Assigned task — Could you retype all of the records exactly, leaving out every picture?

*** Block opens ***

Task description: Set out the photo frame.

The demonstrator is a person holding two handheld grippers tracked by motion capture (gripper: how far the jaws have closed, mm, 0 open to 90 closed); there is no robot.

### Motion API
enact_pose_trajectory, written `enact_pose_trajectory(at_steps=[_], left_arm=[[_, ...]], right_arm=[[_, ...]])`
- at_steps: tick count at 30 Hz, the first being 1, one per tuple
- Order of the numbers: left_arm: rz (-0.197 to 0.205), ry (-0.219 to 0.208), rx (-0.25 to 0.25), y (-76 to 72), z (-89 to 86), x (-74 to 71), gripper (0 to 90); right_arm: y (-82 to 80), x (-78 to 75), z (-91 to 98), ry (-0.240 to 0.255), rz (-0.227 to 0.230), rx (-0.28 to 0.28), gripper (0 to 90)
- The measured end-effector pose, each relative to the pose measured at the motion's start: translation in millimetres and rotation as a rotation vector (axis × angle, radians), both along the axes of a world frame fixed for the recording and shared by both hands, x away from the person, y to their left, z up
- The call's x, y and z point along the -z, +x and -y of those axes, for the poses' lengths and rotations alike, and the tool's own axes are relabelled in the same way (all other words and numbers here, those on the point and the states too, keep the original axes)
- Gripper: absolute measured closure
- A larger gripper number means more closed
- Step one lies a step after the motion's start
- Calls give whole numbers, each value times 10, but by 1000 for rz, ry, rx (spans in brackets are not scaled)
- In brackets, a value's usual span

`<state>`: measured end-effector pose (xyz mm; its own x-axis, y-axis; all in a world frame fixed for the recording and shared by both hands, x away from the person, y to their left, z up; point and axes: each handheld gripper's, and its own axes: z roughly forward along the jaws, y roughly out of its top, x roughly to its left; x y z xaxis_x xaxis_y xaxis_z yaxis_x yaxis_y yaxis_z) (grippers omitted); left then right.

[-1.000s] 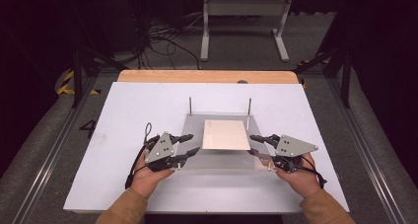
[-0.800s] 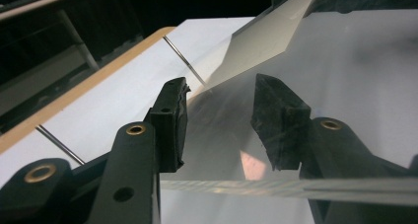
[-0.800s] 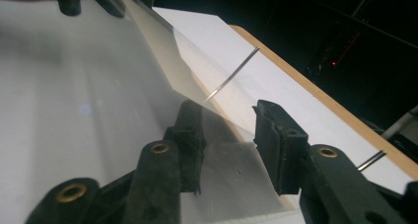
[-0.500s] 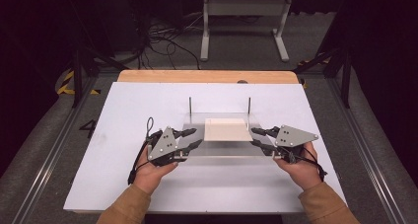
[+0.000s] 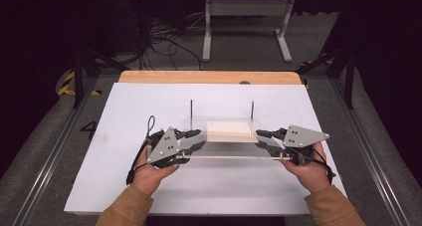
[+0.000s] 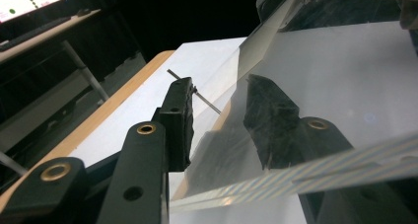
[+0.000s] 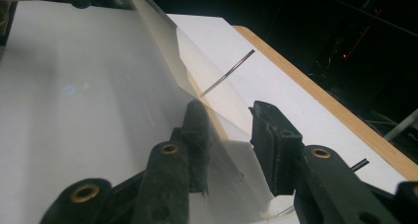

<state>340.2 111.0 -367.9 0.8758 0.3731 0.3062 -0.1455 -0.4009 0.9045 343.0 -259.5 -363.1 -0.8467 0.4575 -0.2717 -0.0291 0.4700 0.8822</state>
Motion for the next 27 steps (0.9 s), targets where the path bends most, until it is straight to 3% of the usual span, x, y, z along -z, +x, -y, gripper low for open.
enact_pose_trajectory(at_steps=[6, 9, 12, 17, 21, 27], left_arm=[[11, 2, 23, -142, -44, -188, 619], [10, 16, 45, -242, -56, -283, 634], [10, 20, 61, -317, -63, -332, 646], [-23, 32, 90, -422, -79, -407, 665], [-88, 40, 115, -473, -98, -427, 683], [-137, 59, 147, -525, -137, -443, 704]], right_arm=[[-180, -200, -40, -9, 5, 8, 660], [-280, -306, -46, -11, -31, 3, 663], [-377, -373, -55, -18, -35, 3, 663], [-506, -472, -66, -28, -77, 2, 663], [-584, -523, -84, -37, -147, 3, 664], [-659, -542, -120, -42, -220, 3, 663]])
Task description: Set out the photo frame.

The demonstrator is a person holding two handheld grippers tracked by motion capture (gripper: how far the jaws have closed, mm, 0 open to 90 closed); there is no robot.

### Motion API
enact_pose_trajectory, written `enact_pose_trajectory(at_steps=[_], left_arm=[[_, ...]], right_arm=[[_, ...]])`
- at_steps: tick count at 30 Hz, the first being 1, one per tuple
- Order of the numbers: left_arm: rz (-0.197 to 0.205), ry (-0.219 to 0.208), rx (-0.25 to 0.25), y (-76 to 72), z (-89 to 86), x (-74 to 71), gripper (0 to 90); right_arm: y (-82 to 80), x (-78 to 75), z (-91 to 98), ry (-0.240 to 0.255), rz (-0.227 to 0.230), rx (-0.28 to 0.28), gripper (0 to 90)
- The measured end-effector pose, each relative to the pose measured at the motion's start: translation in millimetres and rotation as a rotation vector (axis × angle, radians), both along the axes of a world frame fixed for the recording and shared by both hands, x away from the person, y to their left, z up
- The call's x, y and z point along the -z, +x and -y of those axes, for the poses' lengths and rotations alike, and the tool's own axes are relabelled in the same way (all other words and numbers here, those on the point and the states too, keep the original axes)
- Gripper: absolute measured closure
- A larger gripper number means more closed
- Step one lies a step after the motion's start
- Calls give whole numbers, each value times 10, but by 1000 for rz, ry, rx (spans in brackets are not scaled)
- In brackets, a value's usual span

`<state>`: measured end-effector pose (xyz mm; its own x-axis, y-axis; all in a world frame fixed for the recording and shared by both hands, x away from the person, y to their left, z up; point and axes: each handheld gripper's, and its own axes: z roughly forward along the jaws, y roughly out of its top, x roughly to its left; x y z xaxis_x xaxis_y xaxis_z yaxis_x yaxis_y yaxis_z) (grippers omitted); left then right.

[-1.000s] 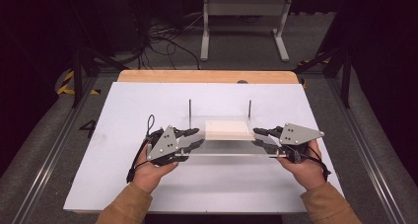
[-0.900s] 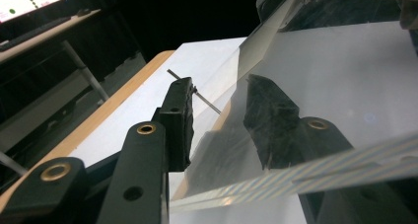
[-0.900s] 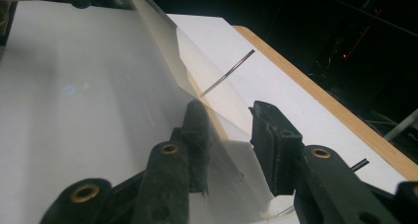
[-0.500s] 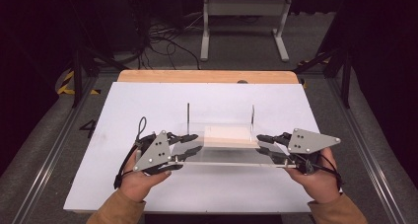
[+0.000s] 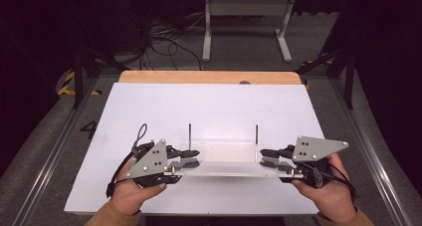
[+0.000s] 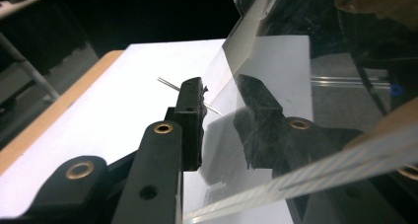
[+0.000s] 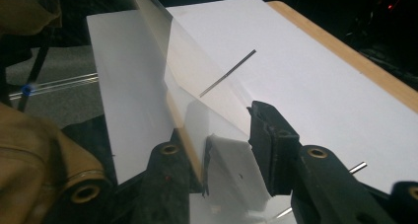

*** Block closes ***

Task answer —
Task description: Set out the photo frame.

The demonstrator is a person holding two handheld grippers tracked by motion capture (gripper: how far the jaws have closed, mm, 0 open to 90 closed); there is no robot.

### Motion API
enact_pose_trajectory, written `enact_pose_trajectory(at_steps=[_], left_arm=[[_, ...]], right_arm=[[_, ...]])`
- at_steps: tick count at 30 Hz, the first being 1, one per tuple
- Order of the numbers: left_arm: rz (-0.197 to 0.205), ry (-0.219 to 0.208), rx (-0.25 to 0.25), y (-76 to 72), z (-89 to 86), x (-74 to 71), gripper (0 to 90); right_arm: y (-82 to 80), x (-78 to 75), z (-91 to 98), ry (-0.240 to 0.255), rz (-0.227 to 0.230), rx (-0.28 to 0.28), gripper (0 to 90)
- The measured end-effector pose, each relative to the pose measured at the motion's start: translation in millimetres and rotation as a rotation vector (axis × angle, radians), both along the axes of a world frame fixed for the recording and shared by both hands, x away from the person, y to their left, z up
- The call's x, y and z point along the -z, +x and -y of those axes, for the poses' lengths and rotations alike, and the tool's own axes are relabelled in the same way (all other words and numbers here, those on the point and the states too, keep the original axes)
- Gripper: absolute measured closure
- A larger gripper number means more closed
- Step one lies a step after the motion's start
- Calls give whole numbers, each value times 10, but by 1000 for rz, ry, rx (spans in brackets are not scaled)
- In brackets, a value's usual span

`<state>`: measured end-effector pose (xyz mm; its own x-axis, y-axis; all in a world frame fixed for the recording and shared by both hands, x away from the person, y to their left, z up; point and axes: each handheld gripper's, and its own axes: z roughly forward along the jaws, y roughly out of its top, x roughly to its left; x y z xaxis_x xaxis_y xaxis_z yaxis_x yaxis_y yaxis_z) (grippers omitted); left then right.

[-1.000s] 
[-0.800s] 
[-0.800s] 
[-0.500s] 
[+0.000s] 
[+0.000s] 
[+0.000s] 

<state>340.2 111.0 -367.9 0.8758 0.3731 0.3062 -0.1455 -0.4009 0.9045 343.0 -259.5 -363.1 -0.8467 0.4575 -0.2717 -0.0291 0.4700 0.8822</state>
Motion for the next 27 steps (0.9 s), targets where the path bends most, until it is straight to 3% of the usual span, x, y, z along -z, +x, -y, gripper low for open.
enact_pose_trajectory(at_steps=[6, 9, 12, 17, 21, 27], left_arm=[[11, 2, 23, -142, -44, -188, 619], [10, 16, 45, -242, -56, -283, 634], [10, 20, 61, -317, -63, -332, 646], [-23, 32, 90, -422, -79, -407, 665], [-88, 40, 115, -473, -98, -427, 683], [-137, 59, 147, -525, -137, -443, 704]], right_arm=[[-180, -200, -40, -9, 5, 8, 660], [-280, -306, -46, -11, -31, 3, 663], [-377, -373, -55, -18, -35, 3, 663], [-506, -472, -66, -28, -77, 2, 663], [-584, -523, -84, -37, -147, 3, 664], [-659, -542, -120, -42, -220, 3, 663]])
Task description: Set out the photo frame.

The demonstrator is a person holding two handheld grippers tracked by motion capture (gripper: how far the jaws have closed, mm, 0 open to 90 closed); there is no robot.

### Motion API
enact_pose_trajectory, written `enact_pose_trajectory(at_steps=[_], left_arm=[[_, ...]], right_arm=[[_, ...]])`
- at_steps: tick count at 30 Hz, the first being 1, one per tuple
- Order of the numbers: left_arm: rz (-0.197 to 0.205), ry (-0.219 to 0.208), rx (-0.25 to 0.25), y (-76 to 72), z (-89 to 86), x (-74 to 71), gripper (0 to 90); right_arm: y (-82 to 80), x (-78 to 75), z (-91 to 98), ry (-0.240 to 0.255), rz (-0.227 to 0.230), rx (-0.28 to 0.28), gripper (0 to 90)
- The measured end-effector pose, each relative to the pose measured at the motion's start: translation in millimetres and rotation as a rotation vector (axis × angle, radians), both along the axes of a world frame fixed for the recording and shared by both hands, x away from the person, y to their left, z up
- The call's x, y and z point along the -z, +x and -y of those axes, for the poses' lengths and rotations alike, and the tool's own axes are relabelled in the same way (all other words and numbers here, those on the point and the states too, keep the original axes)
- Gripper: absolute measured closure
- A larger gripper number means more closed
- Step one lies a step after the motion's start
- Calls give whole numbers, each value times 10, but by 1000 for rz, ry, rx (spans in brackets are not scaled)
- In brackets, a value's usual span

`<state>`: measured end-effector pose (xyz mm; its own x-axis, y-axis; all in a world frame fixed for the recording and shared by both hands, x away from the person, y to their left, z up; point and axes: each handheld gripper's, and its own axes: z roughly forward along the jaws, y roughly out of its top, x roughly to its left; x y z xaxis_x xaxis_y xaxis_z yaxis_x yaxis_y yaxis_z) (grippers omitted); left then right.

[-1.000s] 
[-0.900s] 
[-0.900s] 
[-0.500s] 
[+0.000s] 
[+0.000s] 
[+0.000s] 

The answer has nothing more to it.